* _Work order_
Every line below must come back exactly as it stands, with the images omitted.

__________________________________________________

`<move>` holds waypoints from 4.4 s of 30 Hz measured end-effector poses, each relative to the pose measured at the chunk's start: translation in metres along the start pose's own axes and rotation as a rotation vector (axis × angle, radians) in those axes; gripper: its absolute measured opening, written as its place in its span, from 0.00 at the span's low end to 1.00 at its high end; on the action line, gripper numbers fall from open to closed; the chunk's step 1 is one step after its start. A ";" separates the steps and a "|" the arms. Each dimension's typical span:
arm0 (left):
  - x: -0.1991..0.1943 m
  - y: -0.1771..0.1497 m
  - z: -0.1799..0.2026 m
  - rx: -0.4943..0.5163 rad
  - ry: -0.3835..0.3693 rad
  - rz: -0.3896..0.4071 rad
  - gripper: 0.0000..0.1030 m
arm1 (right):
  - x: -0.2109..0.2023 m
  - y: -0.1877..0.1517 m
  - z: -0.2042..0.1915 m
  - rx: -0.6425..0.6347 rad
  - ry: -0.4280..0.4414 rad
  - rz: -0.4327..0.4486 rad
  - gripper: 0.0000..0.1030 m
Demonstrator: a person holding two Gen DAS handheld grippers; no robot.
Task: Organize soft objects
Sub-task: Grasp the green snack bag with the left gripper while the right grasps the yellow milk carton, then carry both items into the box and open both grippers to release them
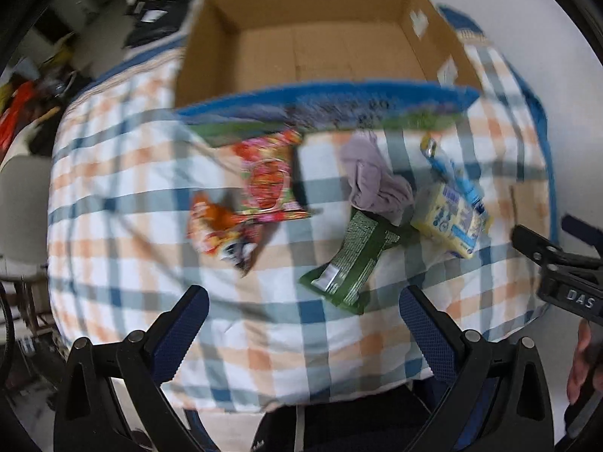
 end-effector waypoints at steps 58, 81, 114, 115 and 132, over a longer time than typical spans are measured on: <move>0.077 0.021 -0.035 -0.164 -0.046 -0.134 0.32 | 0.160 -0.052 -0.087 0.093 0.147 -0.266 0.64; -0.103 0.146 -0.032 -0.110 -0.256 0.129 0.32 | -0.042 0.039 -0.053 0.100 0.341 0.093 0.63; 0.085 0.371 -0.085 -0.199 -0.383 -0.154 0.33 | 0.121 0.288 -0.101 -0.023 0.107 0.005 0.64; 0.085 0.370 -0.086 -0.200 -0.382 -0.154 0.33 | 0.122 0.289 -0.103 -0.026 0.116 0.001 0.64; 0.065 0.360 -0.105 -0.202 -0.234 -0.111 0.79 | 0.114 0.280 -0.116 -0.045 0.076 0.027 0.89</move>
Point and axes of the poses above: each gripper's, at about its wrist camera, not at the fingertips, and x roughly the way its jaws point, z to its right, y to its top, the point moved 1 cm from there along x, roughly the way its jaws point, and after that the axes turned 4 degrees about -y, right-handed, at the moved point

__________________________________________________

* _Your solution_
`<move>` holds waypoints from 4.4 s of 30 Hz measured end-effector poses, each relative to the pose measured at the chunk's start: translation in metres along the start pose's own axes and rotation as a rotation vector (axis × angle, radians) in those axes; gripper: its absolute measured opening, written as its place in its span, from 0.00 at the span's low end to 1.00 at its high end; on the action line, gripper numbers fall from open to closed; the chunk's step 1 is one step after its start. A ";" separates the steps and a "|" the arms. Each dimension's typical span:
arm0 (left):
  - x: -0.1991..0.1943 m
  - y: -0.1771..0.1497 m
  - z: -0.1799..0.2026 m
  - rx: -0.4943..0.5163 rad
  - ry: -0.3835..0.3693 rad
  - rz: -0.3896..0.4071 rad
  - gripper: 0.0000..0.1030 m
arm1 (right):
  - x: -0.2109..0.2023 m
  - y: -0.1877..0.1517 m
  - z: -0.2042..0.1915 m
  - rx: -0.6425..0.6347 rad
  - ry: -0.4280..0.4414 rad
  - rz: -0.4327..0.4486 rad
  - gripper: 0.0000..0.1030 m
Demonstrator: a person holding two Gen DAS handheld grippers; no robot.
Task: Organize soft objects
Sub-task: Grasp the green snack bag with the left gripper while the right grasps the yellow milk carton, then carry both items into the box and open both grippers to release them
 end-effector waypoints at steps 58, 81, 114, 115 and 132, over a longer time than typical spans are measured on: <move>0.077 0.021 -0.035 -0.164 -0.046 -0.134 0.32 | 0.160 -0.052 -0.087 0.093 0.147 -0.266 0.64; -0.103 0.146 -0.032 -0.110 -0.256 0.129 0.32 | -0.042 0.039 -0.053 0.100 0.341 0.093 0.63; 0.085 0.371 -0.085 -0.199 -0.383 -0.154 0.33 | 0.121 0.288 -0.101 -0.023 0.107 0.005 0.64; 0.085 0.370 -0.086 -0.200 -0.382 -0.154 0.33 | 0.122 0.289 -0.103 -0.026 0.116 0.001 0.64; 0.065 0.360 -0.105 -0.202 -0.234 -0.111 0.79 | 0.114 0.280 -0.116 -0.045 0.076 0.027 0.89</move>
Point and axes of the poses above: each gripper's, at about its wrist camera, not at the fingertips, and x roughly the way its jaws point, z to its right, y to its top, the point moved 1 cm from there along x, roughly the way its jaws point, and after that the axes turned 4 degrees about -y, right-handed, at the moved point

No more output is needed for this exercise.